What Are Some of the Most Common DOT Medical Conditions That Can Disqualify You?

  • Mental Disorder: Mental illness can cause significant impairments in cognitive, motor, and social abilities that may interfere with a driver’s ability to operate a vehicle safely.
  • Diabetes: Truck drivers are an essential part of our economy. Yet, their long hours on the road can take a toll on their health. According to the National Institute for Occupational Safety and Health, truck drivers have a 50% higher risk of developing Type 2 diabetes than the general population.
  • Seizure Disorders: Seizures can be caused by physical trauma or disease—including epilepsy, stroke, and brain tumors—and can result in a sudden loss of consciousness, involuntary muscle jerks, or other physical symptoms.
  • Substance Abuse: Use of illegal drugs or misuse of alcohol or prescription medications can significantly impair judgment and reaction time while driving.

• Vision Impairment: Visual impairment due to reduced acuity, contrast sensitivity or peripheral vision problems can make it difficult for drivers to see obstacles on the road.

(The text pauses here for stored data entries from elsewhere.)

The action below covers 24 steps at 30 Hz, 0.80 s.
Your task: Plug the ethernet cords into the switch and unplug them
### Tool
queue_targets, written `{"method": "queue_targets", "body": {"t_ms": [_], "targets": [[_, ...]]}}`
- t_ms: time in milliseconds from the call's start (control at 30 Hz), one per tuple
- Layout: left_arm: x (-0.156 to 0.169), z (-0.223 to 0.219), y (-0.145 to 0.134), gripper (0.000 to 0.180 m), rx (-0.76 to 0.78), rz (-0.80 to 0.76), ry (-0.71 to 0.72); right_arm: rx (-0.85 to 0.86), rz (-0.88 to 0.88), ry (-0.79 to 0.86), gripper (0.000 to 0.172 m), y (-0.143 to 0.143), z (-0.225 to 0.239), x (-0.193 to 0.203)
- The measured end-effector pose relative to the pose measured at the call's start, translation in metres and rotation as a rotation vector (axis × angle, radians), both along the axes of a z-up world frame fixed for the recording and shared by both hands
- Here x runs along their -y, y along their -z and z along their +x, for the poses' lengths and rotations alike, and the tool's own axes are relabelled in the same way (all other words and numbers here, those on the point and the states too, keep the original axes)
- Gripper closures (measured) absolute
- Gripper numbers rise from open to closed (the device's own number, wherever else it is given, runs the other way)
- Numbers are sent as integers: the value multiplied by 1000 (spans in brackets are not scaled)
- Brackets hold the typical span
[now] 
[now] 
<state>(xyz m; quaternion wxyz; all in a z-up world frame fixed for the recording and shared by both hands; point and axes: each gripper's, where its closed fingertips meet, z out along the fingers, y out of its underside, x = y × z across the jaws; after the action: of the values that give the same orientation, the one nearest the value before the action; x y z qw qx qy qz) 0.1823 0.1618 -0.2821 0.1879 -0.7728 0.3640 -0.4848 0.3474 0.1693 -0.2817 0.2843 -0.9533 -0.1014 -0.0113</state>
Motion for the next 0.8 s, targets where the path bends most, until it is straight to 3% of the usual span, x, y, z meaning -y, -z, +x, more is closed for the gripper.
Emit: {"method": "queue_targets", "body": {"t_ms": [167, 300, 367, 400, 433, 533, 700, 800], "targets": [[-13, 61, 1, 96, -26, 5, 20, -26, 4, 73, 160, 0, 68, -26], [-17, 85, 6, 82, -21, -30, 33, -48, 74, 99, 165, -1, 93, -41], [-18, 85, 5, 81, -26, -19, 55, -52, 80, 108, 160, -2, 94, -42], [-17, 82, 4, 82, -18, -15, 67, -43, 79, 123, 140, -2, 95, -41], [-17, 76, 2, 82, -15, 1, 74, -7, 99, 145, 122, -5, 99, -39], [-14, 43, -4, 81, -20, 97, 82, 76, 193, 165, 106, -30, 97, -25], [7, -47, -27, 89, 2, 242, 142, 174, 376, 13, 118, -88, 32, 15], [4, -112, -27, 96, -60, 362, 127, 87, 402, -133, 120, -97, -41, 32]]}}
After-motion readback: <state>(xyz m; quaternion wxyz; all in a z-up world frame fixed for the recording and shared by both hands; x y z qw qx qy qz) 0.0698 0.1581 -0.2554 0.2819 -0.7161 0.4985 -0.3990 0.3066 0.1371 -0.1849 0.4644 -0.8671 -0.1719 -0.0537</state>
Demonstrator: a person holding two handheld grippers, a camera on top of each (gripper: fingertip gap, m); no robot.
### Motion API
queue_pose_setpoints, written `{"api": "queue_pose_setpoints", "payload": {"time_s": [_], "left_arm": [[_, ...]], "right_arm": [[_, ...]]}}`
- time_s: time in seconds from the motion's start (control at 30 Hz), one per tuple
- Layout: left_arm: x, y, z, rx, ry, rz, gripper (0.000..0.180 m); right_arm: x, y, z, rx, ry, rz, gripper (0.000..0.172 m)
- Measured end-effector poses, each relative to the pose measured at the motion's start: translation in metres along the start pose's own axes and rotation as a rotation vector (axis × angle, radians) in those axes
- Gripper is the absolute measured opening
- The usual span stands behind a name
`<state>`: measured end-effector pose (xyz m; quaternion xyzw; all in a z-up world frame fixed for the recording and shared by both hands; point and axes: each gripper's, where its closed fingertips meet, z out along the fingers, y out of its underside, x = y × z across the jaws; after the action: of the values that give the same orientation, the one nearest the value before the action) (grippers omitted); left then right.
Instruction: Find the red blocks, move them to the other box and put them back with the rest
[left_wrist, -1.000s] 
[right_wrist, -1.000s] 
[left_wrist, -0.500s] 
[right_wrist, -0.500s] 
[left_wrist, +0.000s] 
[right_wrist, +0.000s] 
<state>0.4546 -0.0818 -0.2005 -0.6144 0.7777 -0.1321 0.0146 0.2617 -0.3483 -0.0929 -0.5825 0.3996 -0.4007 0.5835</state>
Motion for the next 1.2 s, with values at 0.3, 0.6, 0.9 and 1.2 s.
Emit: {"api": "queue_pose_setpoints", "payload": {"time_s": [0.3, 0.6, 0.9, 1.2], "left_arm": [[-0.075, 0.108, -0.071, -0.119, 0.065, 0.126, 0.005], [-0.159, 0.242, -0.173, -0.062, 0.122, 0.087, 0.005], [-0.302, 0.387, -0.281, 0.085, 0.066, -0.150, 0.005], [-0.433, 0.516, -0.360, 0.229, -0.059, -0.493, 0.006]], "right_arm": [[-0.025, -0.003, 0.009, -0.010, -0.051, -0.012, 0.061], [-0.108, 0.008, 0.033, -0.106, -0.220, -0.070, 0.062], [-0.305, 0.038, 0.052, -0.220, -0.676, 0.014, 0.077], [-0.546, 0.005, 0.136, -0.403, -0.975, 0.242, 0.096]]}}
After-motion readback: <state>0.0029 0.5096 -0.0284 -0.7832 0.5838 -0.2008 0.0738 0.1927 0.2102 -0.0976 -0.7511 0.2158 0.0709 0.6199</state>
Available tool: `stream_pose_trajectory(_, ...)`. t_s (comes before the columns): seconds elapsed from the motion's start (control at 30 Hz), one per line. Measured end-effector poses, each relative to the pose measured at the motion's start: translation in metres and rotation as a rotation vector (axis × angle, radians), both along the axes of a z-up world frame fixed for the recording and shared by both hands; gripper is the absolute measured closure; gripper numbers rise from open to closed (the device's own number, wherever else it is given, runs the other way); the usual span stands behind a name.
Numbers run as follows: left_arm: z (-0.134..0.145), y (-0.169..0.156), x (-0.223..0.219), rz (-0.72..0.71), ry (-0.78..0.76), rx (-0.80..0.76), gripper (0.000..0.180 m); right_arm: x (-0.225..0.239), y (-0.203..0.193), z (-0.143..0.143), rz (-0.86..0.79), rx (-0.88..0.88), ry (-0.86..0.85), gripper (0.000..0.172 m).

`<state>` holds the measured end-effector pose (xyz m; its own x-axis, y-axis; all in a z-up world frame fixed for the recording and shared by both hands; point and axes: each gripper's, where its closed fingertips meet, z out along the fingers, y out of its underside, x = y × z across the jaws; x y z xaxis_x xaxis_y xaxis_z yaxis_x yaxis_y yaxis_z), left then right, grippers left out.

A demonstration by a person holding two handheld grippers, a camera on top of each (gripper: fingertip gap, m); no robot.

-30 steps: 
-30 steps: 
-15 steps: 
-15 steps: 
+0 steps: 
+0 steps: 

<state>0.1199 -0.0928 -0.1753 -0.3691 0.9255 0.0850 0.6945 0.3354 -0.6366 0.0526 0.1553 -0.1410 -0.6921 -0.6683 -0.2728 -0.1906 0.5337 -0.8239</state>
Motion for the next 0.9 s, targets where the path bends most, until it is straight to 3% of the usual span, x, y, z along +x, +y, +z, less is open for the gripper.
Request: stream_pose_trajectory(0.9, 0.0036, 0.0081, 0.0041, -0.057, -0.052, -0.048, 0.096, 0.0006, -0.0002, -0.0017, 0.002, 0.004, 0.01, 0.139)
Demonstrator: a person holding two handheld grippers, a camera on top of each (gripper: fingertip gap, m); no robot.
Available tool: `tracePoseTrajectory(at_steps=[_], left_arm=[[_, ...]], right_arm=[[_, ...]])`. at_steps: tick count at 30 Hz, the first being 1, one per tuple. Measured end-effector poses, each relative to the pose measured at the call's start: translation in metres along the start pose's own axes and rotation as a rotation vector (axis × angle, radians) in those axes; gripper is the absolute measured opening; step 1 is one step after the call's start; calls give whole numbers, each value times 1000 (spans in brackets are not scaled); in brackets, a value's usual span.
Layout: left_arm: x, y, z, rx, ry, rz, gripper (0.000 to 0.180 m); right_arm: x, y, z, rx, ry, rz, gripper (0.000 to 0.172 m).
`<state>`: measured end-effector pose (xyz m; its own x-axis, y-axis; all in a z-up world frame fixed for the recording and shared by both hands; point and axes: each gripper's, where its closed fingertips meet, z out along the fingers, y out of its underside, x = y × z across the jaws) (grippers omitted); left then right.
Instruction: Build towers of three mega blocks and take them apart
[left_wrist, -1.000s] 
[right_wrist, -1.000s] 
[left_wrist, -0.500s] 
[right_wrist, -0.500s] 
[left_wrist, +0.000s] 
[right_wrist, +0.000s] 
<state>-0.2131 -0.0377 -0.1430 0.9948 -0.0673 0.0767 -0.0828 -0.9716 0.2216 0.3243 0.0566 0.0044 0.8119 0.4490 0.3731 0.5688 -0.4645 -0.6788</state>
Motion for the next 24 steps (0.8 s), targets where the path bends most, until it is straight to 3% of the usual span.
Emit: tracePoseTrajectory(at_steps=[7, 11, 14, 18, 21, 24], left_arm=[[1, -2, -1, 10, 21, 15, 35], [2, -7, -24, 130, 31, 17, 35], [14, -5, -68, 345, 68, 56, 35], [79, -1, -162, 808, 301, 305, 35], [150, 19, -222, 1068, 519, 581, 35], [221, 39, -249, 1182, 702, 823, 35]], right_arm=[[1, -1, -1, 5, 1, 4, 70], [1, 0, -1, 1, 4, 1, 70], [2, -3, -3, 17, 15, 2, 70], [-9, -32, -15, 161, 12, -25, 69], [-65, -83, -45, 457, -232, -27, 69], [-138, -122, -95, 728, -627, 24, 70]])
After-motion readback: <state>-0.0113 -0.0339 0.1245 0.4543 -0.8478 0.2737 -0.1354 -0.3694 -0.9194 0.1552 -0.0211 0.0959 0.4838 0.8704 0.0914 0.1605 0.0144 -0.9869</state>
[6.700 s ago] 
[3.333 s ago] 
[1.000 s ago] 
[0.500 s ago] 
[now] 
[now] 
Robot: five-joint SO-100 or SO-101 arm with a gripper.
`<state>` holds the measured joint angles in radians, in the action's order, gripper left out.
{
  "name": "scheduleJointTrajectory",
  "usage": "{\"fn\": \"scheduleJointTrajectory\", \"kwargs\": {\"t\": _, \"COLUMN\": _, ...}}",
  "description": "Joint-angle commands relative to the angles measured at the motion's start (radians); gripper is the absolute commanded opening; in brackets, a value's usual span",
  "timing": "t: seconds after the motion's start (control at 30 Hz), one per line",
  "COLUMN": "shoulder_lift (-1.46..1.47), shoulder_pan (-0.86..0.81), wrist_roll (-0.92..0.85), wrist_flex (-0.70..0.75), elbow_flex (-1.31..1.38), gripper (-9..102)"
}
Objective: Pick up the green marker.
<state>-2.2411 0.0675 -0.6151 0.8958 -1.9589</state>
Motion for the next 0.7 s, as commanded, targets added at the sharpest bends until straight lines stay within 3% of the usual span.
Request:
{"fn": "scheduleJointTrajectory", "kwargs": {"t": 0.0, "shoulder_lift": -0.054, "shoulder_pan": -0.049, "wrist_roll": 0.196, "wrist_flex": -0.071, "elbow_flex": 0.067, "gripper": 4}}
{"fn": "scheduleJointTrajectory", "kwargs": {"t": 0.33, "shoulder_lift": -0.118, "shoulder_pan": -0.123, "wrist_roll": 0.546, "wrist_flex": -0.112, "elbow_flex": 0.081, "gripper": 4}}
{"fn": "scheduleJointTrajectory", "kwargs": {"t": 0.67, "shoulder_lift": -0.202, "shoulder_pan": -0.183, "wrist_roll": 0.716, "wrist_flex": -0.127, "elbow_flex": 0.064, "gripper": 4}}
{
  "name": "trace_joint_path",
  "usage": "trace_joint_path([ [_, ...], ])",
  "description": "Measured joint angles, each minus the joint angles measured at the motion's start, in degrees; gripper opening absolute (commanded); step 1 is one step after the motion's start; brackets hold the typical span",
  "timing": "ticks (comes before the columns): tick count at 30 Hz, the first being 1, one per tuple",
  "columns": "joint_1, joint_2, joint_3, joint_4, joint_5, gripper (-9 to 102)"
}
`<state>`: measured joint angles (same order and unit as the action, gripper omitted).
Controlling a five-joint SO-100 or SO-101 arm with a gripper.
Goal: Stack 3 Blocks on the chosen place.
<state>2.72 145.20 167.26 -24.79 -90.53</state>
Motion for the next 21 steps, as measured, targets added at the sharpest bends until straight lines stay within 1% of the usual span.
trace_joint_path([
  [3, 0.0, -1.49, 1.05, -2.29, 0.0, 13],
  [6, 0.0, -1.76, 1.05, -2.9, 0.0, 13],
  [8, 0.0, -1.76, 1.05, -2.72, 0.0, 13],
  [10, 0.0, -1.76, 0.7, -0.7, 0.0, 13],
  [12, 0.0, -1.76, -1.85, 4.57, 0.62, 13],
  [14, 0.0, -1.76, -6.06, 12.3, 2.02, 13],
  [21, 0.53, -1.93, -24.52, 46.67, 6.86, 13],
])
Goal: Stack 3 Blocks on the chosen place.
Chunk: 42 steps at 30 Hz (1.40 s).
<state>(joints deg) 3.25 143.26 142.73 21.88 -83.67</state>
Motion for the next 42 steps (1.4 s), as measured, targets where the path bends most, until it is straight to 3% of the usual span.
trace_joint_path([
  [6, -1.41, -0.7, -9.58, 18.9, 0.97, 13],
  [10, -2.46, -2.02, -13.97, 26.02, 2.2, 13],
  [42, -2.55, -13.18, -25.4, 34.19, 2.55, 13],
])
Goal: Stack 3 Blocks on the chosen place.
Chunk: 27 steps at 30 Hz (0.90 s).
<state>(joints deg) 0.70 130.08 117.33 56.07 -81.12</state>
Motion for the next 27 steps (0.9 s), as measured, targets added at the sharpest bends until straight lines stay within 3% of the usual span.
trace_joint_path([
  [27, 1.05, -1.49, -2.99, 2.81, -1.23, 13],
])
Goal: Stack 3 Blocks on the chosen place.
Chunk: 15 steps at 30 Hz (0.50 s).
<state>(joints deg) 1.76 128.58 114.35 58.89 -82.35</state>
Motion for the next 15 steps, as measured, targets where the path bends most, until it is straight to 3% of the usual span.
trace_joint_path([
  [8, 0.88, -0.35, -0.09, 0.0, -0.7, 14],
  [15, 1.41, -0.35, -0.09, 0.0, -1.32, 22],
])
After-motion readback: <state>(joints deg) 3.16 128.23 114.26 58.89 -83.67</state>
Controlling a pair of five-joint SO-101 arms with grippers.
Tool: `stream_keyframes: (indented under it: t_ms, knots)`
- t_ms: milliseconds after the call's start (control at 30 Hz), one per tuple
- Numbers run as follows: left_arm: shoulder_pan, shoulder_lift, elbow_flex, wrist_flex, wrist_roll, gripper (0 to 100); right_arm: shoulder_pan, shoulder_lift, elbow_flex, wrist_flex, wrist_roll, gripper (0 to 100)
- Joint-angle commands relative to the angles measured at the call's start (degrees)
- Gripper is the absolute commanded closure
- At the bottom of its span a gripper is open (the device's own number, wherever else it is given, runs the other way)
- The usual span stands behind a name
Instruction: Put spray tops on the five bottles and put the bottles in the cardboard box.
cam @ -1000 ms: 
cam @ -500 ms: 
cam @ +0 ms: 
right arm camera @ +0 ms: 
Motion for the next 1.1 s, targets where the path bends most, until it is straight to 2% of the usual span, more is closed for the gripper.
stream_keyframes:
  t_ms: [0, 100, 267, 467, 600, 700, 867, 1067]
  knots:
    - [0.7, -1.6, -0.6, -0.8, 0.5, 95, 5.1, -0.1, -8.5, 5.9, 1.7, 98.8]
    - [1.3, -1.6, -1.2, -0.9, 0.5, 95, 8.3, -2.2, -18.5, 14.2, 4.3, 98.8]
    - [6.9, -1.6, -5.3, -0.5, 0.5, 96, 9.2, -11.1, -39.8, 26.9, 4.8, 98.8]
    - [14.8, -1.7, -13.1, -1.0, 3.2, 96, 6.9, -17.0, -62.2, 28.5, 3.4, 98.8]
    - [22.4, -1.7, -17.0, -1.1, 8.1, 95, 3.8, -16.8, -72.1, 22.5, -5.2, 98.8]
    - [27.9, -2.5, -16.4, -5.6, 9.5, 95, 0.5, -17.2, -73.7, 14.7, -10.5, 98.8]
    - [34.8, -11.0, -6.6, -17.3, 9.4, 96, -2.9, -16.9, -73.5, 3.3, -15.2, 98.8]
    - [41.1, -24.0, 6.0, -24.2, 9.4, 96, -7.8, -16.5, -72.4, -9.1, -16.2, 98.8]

Contact Us If You Have Questions About DOT Medical Conditions

Our organization knows that medical disqualifications for CDL drivers in 2023 can seem confusing. What medical conditions disqualify you from driving is a crucial issue for all CMV operators. Our experts are standing by to inform you what medical conditions disqualify you from getting a CDL. We can go over medical disqualifications for CDL drivers that pertain to this year or previous years. This way, you can understand the medical conditions that disqualify you from CDL acquisition. This knowledge will help you recognize if you have a disability for failing DOT physical tests and assessments. What is Unified Carrier Registration?

Summary: How To Check for DOT Disqualifying Medical Conditions

  • DOT-disqualifying medical conditions are any medical conditions that may prevent a person from safely operating a commercial motor vehicle.
  • Common DOT disqualifying conditions include epilepsy, heart disease, diabetes, sleep apnea, poor vision, and hearing loss.
  • Talk to your doctor or healthcare provider about your medical history and current health status to determine if you have DOT-disqualifying medical conditions.
  • Your doctor can determine if any of your medical issues could affect your ability to safely operate a commercial motor vehicle and advise whether it would be safe for you to do so.
  • In some cases, the FMCSA may require that all drivers submit to an exam by a certified FMCSA medical specialist. Visit BOC-3 to know more.